Figure 5.

KPI-APP protein expression in cortical neurons exposed to extrasynaptic NMDAR activation is mediated by calcium signaling pathway. A, Immunoblotting analysis of KPI-APP protein in cortical neuron cultures 24 h after synaptic NMDAR activation with or without MK-801 blocking, or after extrasynaptic NMDAR activation (extrasynaptic protocol) in the presence or not of 10 μm BAPTA-AM, an intracellular calcium chelator, or 10 μm KN-93, an inhibitor of CaM kinases. Blots were rehybridized with an anti-actin antibody to estimate the total amount of proteins loaded. B, Relative expression of KPI-APP compared with actin from experiments presented in A. Densitometric analysis of the protein bands was performed with ImageJ software. Each column is the mean ± SD from three immunoblots (n = 3). Statistical analysis was realized by ANOVA followed by Bonferroni-Dunn's test (n = 3; **p < 0.01 vs control; ##p < 0.01 vs extrasynaptic NMDAR activation).

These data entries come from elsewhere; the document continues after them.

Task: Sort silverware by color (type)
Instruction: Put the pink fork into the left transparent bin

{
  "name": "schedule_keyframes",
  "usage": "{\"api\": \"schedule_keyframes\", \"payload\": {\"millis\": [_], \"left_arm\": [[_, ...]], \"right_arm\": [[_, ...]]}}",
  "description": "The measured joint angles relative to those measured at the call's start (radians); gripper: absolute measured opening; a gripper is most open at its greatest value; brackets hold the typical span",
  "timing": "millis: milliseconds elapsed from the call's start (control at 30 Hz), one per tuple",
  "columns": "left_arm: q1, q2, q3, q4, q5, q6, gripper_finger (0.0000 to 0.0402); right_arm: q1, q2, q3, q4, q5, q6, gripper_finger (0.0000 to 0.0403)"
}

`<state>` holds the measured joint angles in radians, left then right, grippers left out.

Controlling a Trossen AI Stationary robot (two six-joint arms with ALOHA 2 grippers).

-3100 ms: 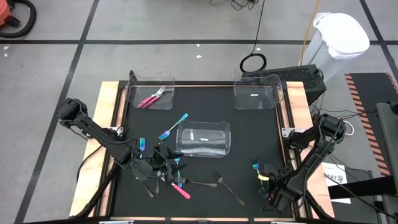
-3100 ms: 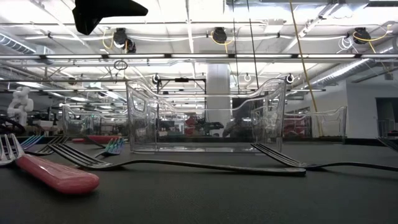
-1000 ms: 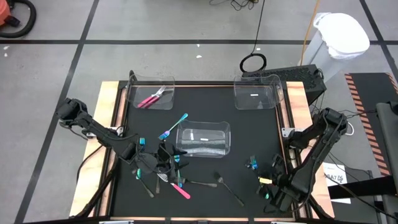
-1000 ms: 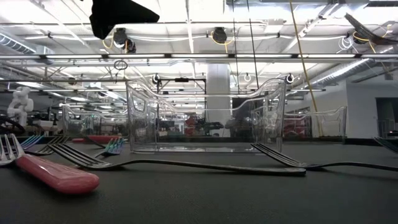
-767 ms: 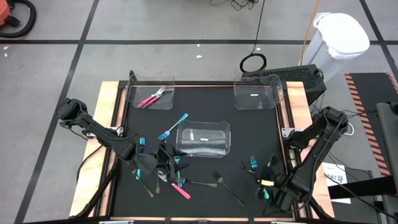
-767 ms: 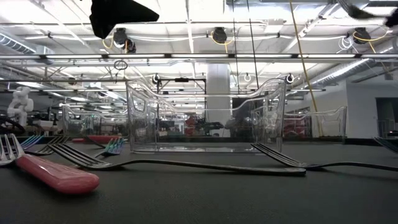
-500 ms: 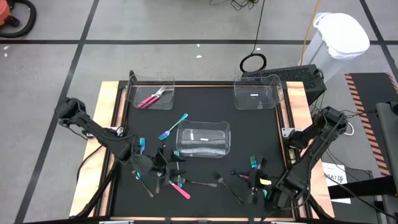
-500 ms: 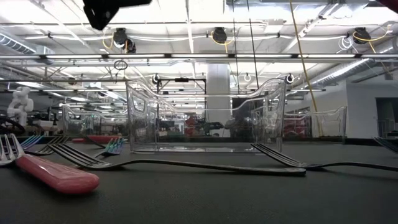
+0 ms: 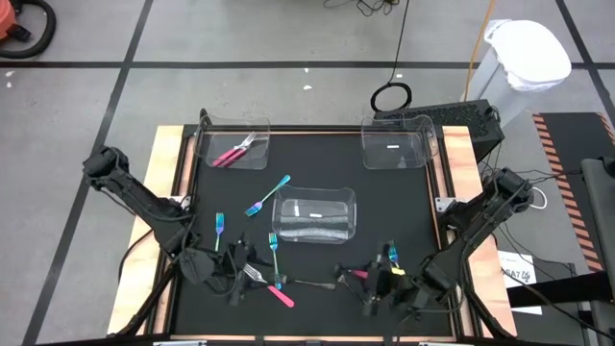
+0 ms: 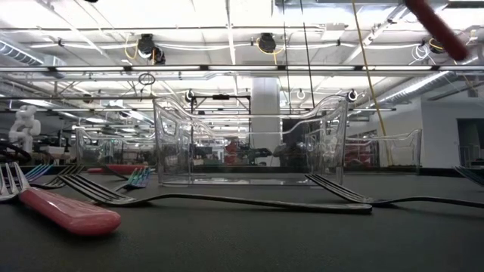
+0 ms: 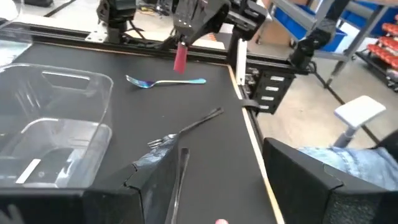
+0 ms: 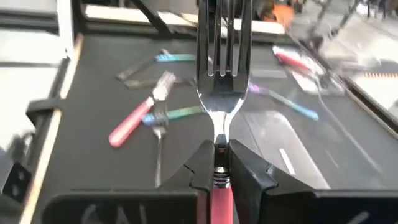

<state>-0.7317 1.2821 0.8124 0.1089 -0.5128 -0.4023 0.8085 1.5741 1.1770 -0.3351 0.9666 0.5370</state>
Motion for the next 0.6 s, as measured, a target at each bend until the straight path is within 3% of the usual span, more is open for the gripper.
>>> {"api": "schedule_keyframes", "payload": {"millis": [67,233,467,600], "left_arm": [[-0.008,-0.019,0.000,0.010,-0.012,0.000,0.0235],[-0.043,-0.064,0.000,0.005,-0.090,0.049,0.0235],[-0.093,-0.077,0.000,-0.036,-0.173,0.061,0.0235],[-0.097,-0.077,0.000,-0.011,-0.184,0.066,0.0235]], "right_arm": [[-0.029,0.017,0.000,0.099,-0.030,-0.113,0.0028],[-0.131,0.049,0.000,0.312,-0.244,-0.352,0.0027],[-0.220,0.056,-0.011,0.442,-0.439,-0.500,0.0027],[-0.244,0.056,-0.099,0.714,-0.550,-0.578,0.0028]]}}
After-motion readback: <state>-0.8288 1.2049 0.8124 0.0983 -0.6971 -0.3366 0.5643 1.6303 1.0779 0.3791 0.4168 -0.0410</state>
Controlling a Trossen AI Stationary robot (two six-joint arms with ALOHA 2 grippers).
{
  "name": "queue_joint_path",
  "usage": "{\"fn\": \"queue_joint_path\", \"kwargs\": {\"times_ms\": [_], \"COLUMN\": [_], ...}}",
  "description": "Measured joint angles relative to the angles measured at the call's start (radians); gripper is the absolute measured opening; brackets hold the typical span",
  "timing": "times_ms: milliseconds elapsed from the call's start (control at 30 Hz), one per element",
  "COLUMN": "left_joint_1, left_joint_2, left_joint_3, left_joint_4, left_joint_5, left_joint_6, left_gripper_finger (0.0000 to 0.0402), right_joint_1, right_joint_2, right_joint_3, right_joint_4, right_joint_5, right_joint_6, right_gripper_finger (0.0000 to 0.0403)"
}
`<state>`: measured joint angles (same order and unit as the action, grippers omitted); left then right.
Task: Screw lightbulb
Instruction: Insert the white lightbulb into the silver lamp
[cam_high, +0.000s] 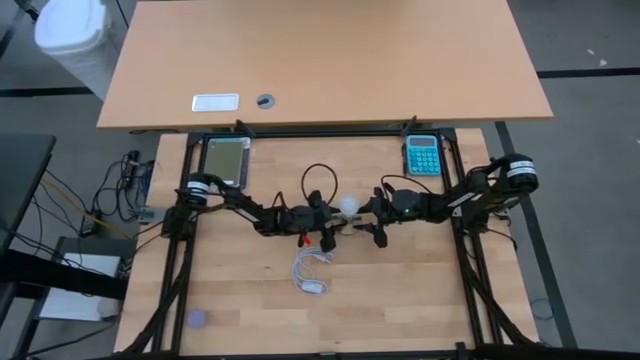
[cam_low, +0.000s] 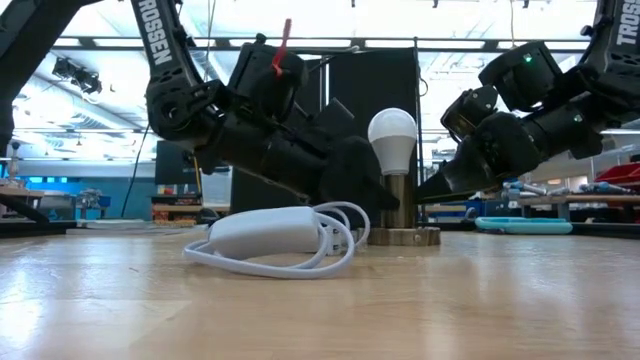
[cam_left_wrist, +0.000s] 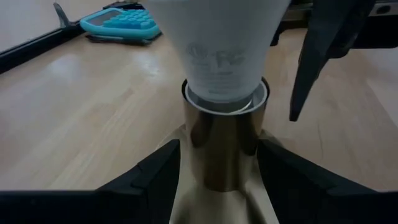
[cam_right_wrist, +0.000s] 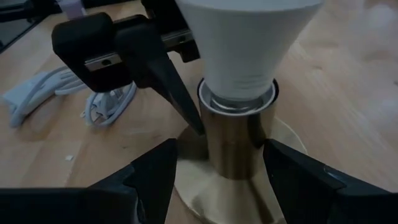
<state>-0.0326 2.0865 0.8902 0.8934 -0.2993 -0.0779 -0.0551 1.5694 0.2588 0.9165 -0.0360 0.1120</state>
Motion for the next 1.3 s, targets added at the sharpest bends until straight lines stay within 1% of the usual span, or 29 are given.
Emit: {"fn": "queue_joint_path", "kwargs": {"times_ms": [300,467,667,833,1000,1067,1167,1300], "left_joint_1": [0.000,0.000,0.000,0.000,0.000,0.000,0.000,0.000], "left_joint_2": [0.000,0.000,0.000,0.001,0.001,0.001,0.001,0.001], "left_joint_3": [0.023,0.032,0.032,0.032,0.032,0.032,0.032,0.032], "left_joint_4": [0.007,0.002,-0.011,-0.025,-0.021,-0.016,-0.017,-0.017], "left_joint_5": [-0.003,-0.005,-0.018,-0.018,-0.021,-0.022,-0.022,-0.031], "left_joint_6": [0.004,0.050,0.052,0.050,0.033,0.023,0.022,0.022], "left_gripper_finger": [0.0219,0.0218,0.0218,0.0218,0.0218,0.0218,0.0218,0.0218], "right_joint_1": [0.000,0.000,0.000,0.000,-0.001,-0.002,-0.003,0.003], "right_joint_2": [0.000,0.000,-0.002,-0.045,-0.124,-0.139,-0.135,-0.090], "right_joint_3": [0.002,0.003,0.003,0.003,0.003,0.003,0.003,0.003], "right_joint_4": [0.000,-0.002,-0.049,-0.113,-0.204,-0.208,-0.205,-0.183], "right_joint_5": [-0.010,-0.011,0.000,0.017,0.042,0.038,0.015,0.012], "right_joint_6": [0.000,-0.006,-0.023,-0.029,-0.030,-0.033,-0.033,-0.006], "right_gripper_finger": [0.0242,0.0242,0.0242,0.0242,0.0242,0.0242,0.0242,0.0242]}}
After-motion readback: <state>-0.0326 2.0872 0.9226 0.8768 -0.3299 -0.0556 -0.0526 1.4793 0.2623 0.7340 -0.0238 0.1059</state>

C, Immunoblotting analysis of KPI-APP protein in cortical neuron cultures 12 and 24 h after extrasynaptic NMDAR activation in the presence or not of 1 μm STO-609, a selective Ca²⁺/calmodulin-dependent protein kinase kinase. Blots were rehybridized with an anti-actin antibody to estimate the total amount of proteins loaded. D, Relative expression of KPI-APP compared with actin from experiments presented in C. Densitometric analysis of the protein bands was performed with ImageJ software. Each column is the mean ± SD from three immunoblots (n = 3). Statistical analysis was realized by ANOVA followed by Bonferroni–Dunn's test (n = 3; **p < 0.01 vs respective control; ##p < 0.01 vs extrasynaptic NMDAR activation).